■ Description of the task
Whenever the string "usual" turns up in a line below, that line should be copied.

■ Dataset content
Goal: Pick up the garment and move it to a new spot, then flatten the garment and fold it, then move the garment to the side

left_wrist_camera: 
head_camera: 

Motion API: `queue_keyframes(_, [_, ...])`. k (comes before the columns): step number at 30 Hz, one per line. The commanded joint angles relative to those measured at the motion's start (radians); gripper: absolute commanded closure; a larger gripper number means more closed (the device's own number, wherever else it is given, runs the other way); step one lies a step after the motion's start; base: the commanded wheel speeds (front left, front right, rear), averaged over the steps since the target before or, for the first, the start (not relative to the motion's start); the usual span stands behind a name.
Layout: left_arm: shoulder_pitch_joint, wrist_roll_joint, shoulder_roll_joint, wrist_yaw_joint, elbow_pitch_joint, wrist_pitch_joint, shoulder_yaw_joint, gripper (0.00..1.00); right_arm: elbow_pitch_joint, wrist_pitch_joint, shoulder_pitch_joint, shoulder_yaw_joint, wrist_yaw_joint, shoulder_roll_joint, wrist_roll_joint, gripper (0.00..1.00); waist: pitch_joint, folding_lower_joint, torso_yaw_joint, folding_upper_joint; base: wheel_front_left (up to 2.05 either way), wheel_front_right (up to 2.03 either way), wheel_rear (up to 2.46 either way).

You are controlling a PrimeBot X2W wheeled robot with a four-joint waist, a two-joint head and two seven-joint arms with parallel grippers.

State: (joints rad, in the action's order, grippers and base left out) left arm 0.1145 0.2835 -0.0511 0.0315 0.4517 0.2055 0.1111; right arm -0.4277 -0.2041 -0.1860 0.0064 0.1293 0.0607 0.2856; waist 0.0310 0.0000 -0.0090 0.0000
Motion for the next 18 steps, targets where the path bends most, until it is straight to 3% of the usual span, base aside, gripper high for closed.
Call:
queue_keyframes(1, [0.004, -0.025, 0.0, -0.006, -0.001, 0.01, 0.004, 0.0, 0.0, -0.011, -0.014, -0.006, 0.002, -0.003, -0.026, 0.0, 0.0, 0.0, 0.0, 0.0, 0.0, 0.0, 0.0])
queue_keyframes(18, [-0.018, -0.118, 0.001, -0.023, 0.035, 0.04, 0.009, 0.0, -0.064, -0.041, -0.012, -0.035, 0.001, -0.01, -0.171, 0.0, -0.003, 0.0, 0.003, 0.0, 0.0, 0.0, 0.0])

■ Task result
Motion API: `queue_keyframes(_, [_, ...])`. k (comes before the columns): step number at 30 Hz, one per line. The commanded joint angles relative to those measured at the motion's start (radians); gripper: absolute commanded closure; a larger gripper number means more closed (the device's own number, wherever else it is given, runs the other way); step one lies a step after the motion's start; base: the commanded wheel speeds (front left, front right, rear), averaged over the steps since the target before or, for the first, the start (not relative to the motion's start); the usual span stands behind a name.
Motion for the next 18 steps, targets where the path bends most, until it is straight to 3% of the usual span, base aside, gripper high for closed.

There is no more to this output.